Creating semantic structure using paragraph styles, part 3: Challenges and pain points

In our long experience of helping editorial and production staff transition to using eXtyles, we’ve observed that making the mental leap from formatting Word content to applying semantic structure to Word content is often one of the most challenging aspects of adopting an XML-driven workflow.

What are some differences between formatting and semantically structuring documents? Why is this challenging transition so important to make? What are some benefits of a semantic mindset? In this 3-part series of posts, we’ll discuss

Are you sitting comfortably? Then let’s begin!

What’s difficult about switching?

Over many years of helping customers with the transition from a formatting-based workflow that relies on human interpretation to a structure-based workflow, we’ve observed some common threads.

“Why do I have to do all this extra work?”

Changing from “making it look right” to “identifying what it is” can feel like more work for editorial staff, who now need to make semantic distinctions explicit rather than relying on typesetters, designers, or production staff (“the typesetters know what to do!”).

While this is a valid concern, remember that the work hasn’t increased, just shifted around! At some point in every publishing workflow, someone must identify the elements of the content and assign the appropriate styles or tags.

Remember, too, that shifting the work of document structuring upstream means assigning it to the people most qualified to make decisions about what things are—copyeditors and authors. This shift makes it less likely that structural errors (e.g., assigning the wrong level to a heading) will make it all the way to proofs, and it makes errors easier to correct, since they will be detected earlier in the process.

“All of these things look the same, so why do they need different styles/tags?”

Many text designs use essentially the same formatting for front-matter headings (e.g., Abstract), level 1 headings (e.g., Introduction, Conclusion), and back-matter headings (e.g., References, Acknowledgements), and changing your practice to distinguish all these different types of headings when applying styles to a document can be frustrating.

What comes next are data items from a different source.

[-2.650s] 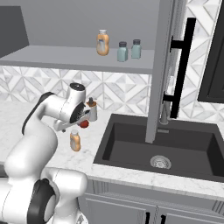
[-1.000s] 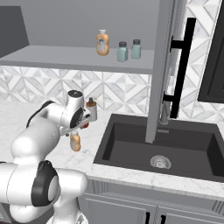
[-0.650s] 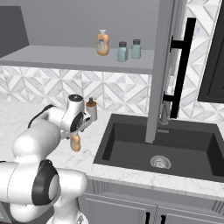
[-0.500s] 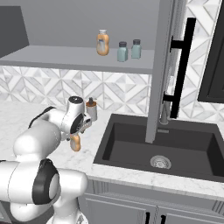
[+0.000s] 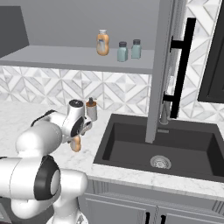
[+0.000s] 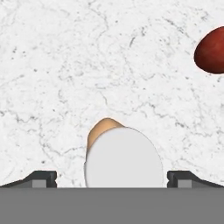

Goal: Put the shaker and condiment bottle from the counter next to their counterparts in the cabinet.

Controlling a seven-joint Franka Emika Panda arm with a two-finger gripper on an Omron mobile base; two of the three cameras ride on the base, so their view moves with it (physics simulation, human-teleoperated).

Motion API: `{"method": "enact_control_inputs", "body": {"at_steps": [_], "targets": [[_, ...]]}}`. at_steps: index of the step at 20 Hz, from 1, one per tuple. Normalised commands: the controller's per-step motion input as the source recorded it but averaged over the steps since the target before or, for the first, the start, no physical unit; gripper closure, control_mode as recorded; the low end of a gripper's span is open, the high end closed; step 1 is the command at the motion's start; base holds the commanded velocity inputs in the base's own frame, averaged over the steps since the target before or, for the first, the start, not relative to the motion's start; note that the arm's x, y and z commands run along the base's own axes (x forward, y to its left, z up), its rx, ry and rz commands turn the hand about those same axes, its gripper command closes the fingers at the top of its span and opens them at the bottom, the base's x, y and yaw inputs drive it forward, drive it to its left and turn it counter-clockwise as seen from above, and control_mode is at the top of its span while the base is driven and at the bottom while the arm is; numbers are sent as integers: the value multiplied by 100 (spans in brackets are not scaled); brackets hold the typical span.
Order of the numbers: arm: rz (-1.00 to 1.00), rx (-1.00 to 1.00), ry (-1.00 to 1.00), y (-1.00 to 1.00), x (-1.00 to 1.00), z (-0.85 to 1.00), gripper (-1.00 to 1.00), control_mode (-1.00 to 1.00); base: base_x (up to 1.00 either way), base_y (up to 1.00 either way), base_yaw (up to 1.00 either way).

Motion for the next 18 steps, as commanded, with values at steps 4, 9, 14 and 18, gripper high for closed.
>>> {"method": "enact_control_inputs", "body": {"at_steps": [4, 9, 14, 18], "targets": [[0, 0, 0, 3, 8, -22, 100, -100, 0, 0, 0], [0, 1, 4, 3, 0, -14, 100, -100, 0, 0, 0], [0, 7, 0, 0, -3, -2, 100, -100, 0, 0, 0], [0, 1, -15, 0, -15, 53, 100, -100, 0, 0, 0]]}}
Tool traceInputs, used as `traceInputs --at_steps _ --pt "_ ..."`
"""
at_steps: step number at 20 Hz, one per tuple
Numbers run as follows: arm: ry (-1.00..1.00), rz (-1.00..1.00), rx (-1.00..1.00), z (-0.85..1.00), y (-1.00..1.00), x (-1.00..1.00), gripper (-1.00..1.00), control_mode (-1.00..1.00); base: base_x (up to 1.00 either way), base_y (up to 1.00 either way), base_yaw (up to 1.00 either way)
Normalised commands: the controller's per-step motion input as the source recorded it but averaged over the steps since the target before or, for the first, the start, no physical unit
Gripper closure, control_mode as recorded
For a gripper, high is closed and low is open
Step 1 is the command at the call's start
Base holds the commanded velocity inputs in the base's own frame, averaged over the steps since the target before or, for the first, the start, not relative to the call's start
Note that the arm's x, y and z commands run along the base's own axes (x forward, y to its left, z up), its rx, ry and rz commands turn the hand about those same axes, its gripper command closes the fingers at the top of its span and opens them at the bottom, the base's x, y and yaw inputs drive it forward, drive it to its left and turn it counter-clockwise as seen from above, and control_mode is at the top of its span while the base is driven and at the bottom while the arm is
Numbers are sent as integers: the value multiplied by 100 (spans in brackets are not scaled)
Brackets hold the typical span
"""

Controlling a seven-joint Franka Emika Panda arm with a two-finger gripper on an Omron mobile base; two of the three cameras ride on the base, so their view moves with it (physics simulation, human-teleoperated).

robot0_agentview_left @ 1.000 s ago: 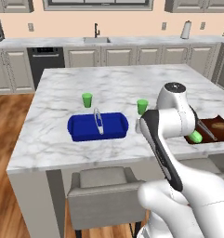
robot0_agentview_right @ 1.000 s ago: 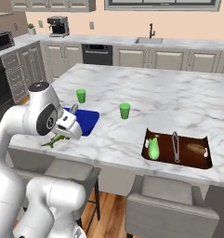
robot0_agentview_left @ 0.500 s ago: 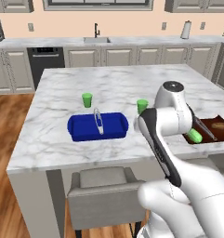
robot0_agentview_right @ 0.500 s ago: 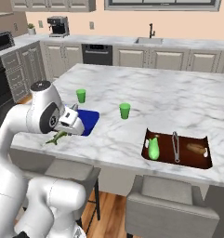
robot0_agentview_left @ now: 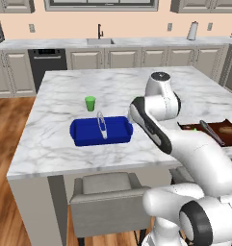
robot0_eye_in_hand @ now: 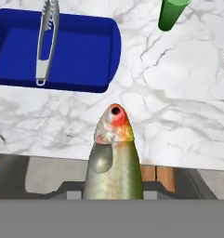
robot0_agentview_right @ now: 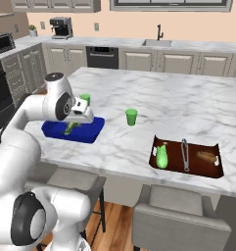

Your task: Gather the potato and corn from the fridge and place them on a tray on the dining counter. Then gather the fishs from the fridge and place them on the other tray.

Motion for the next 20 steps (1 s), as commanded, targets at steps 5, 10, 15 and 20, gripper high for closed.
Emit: traceInputs --at_steps 5,10,15,20 --pt "15 -15 0 -7 21 100 100 -100 0 0 0" --pt "34 -6 14 -5 8 100 100 -100 0 0 0" --pt "24 -6 2 -20 28 100 100 -100 0 0 0" --pt "3 -2 -3 -44 20 89 100 -100 0 0 0"
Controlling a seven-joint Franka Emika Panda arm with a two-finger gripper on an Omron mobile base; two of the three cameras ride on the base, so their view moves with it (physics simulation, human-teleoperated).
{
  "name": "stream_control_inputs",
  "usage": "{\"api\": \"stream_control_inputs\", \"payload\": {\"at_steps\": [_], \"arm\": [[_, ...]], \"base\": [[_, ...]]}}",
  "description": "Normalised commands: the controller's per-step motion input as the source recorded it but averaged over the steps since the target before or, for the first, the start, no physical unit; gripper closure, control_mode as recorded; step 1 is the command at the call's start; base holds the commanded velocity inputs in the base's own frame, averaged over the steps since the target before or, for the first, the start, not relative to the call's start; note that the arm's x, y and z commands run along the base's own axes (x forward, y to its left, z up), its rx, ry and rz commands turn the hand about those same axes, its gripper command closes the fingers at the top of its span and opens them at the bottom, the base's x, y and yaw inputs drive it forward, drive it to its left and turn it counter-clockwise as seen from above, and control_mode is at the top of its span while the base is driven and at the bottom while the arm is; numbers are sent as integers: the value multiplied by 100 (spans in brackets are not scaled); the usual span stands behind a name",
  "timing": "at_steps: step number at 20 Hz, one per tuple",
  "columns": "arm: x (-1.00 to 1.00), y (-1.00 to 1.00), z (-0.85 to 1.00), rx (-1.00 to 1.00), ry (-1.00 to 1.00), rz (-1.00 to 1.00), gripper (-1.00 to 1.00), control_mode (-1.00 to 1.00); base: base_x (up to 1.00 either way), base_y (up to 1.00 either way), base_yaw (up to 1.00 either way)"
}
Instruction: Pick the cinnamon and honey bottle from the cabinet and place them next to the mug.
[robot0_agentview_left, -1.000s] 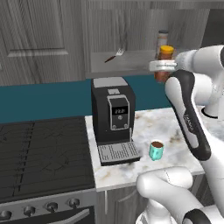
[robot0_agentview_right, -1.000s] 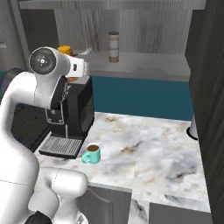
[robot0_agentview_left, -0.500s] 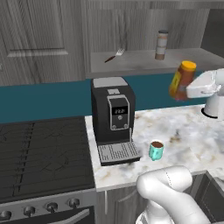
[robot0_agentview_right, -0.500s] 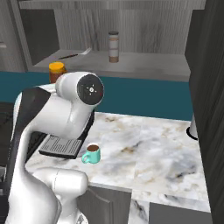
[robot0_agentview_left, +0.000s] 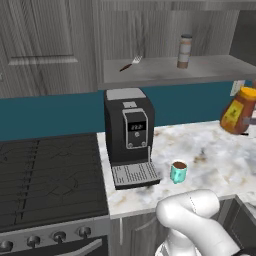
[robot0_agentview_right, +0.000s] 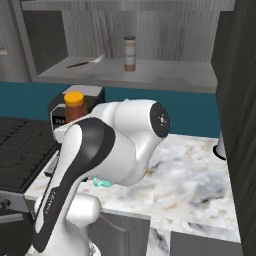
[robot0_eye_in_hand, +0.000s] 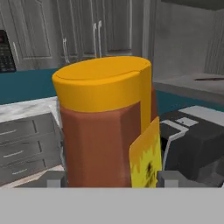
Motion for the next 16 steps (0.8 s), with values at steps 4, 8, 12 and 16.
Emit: {"api": "stream_control_inputs", "payload": {"at_steps": [4,8,12,16], "arm": [[-11,-23,-59,0,19,2,100,-100],[3,0,-82,-2,34,0,100,-100],[14,-1,-91,0,30,0,100,-100],[1,-8,-86,0,14,-1,100,-100]], "base": [[0,0,0],[0,0,0],[0,0,0],[0,0,0]]}}
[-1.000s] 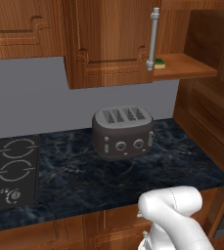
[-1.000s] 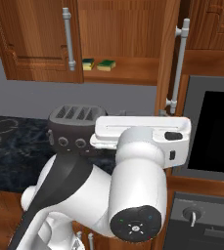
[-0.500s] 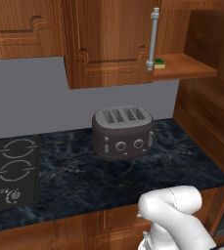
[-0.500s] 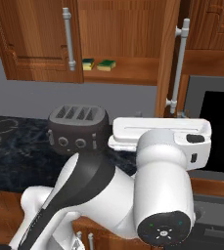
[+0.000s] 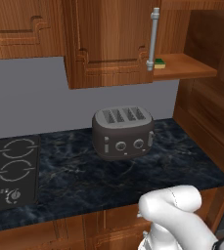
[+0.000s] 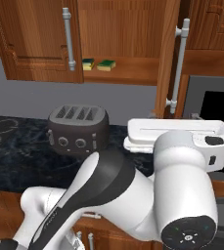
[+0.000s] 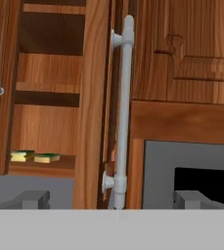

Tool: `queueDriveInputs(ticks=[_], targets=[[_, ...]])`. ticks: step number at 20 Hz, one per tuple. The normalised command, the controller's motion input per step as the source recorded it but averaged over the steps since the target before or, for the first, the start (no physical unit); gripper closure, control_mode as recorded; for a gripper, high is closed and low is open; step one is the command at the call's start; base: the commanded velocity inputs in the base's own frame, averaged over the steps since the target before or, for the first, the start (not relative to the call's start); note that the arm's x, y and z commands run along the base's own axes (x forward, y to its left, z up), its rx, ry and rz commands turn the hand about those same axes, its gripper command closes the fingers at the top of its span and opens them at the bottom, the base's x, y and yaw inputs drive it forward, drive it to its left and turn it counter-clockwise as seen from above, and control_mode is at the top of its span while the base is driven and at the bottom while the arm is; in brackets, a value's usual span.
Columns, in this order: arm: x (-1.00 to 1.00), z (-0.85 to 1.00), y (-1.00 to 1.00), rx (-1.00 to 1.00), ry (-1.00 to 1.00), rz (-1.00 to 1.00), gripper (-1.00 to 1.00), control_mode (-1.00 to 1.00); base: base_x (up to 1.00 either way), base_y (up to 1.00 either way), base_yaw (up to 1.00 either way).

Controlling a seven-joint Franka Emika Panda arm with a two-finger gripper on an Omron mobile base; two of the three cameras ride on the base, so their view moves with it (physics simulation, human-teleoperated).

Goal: Pick up the sponge and sponge from the sink, and place them back in the cabinet, and close the cabinet doors.

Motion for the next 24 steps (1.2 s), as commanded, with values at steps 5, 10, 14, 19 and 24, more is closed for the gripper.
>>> queueDriveInputs(ticks=[5,10,14,19,24], targets=[[0.02,0.0,-0.19,0.0,0.0,0.0,-1.0,-1.0,0.0,0.0,0.0],[0.15,0.0,-0.16,0.0,0.0,0.0,-1.0,-1.0,0.0,0.0,0.0],[0.26,-0.01,-0.14,0.0,0.0,0.0,-1.0,-1.0,0.0,0.0,0.0],[0.26,-0.01,-0.16,0.0,0.0,0.0,-1.0,-1.0,0.0,0.0,0.0],[0.23,-0.01,-0.21,0.0,0.0,0.0,-1.0,-1.0,0.0,0.0,0.0]])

Similarly, if your design uses the same formatting for authors’ affiliations, correspondence information, disclaimers, acknowledgements, and other author-related text, it’s tempting to use the same style for all of them. After all, no matter which style you choose, it will all come out looking the way it should in the published article … right?

Well … yes and no. Why is this kind of distinction important? Remember that you can look at several chunks of text that have the same format—but occur in different contexts and contain different words—and see what makes them different, but a machine reading the structure of your content needs other cues.

This fact about how machines read content doesn’t just affect how typesetting software lays out your content! It also affects

  • The online discoverability of your content (by correctly designating metadata elements and distinguishing front matter from body text or back matter, for example)
  • The accessibility of your content to readers with print disabilities (by making it possible for screen readers to identify the parts of an article correctly)
  • The possibilities for repurposing your content in the future
  • The ability to use a highly structured single source (such as an XML file) to easily output multiple publication formats (PDF, HTML, EPUB), each with its own style sheets and formatting rules for various document elements

“But our typesetters/vendors already know what to do with our content!”

That’s great! But …

  • What happens when you switch vendors, temporarily or long term? Or when you decide to adopt a new workflow, such as single-source publishing from XML?
  • Are typesetters in the best position to identify and mark up the structure of your content? Or would it make more sense for these decisions to be made by editorial staff who are engaging closely with the text?
  • When someone makes the wrong decision about a content element, how much time, effort, and cost is involved in fixing the problem (assuming the problem is caught, which it might not be)?

It’s also worth considering that if you’re looking to increase the automation and lower the costs of your typesetting, using semantic markup to clearly identify what things are in your content is a key first step!

“Okay, you’ve made your argument for how this helps the overall workflow. But what’s in it for me?”

Adopting a workflow based on semantic markup has big-picture benefits, but that’s not all! Using eXtyles to apply meaningful paragraph styles to your content in Word helps you do more, even before you export XML. That’s because eXtyles leverages document structuring to enforce editorial styles and check the accuracy and completeness of your documents. For example, because it knows what’s what in your document thanks to paragraph styles, eXtyles can

  • apply editorial rules to certain document elements (e.g., delete punctuation at the ends of headings; enforce your preferred format for figure or table titles)
  • automatically copyedit journal and book references according to your editorial style
  • search PubMed and Crossref databases to find DOI and PMID links
  • warn you if a reference, figure, or table is not cited in the text, if a callout is out of order, or if an in-text citation has no matching reference

Wrapping it all up

Why should you switch from formatting manuscript files to using styles to structure them? Here’s the short version:

  • It can help you adopt an XML-first or XML-early workflow.
  • It will make your post-XML workflow (e.g., typesetting) less prone to error, and will make errors easier to spot and resolve.
  • It removes guesswork and reduces the potential for errors in typesetting.
  • It will help you meet your accessibility goals.
  • It can be leveraged to automate key editorial tasks with eXtyles.
  • It’s a kindness to your future self, and to future users of your content!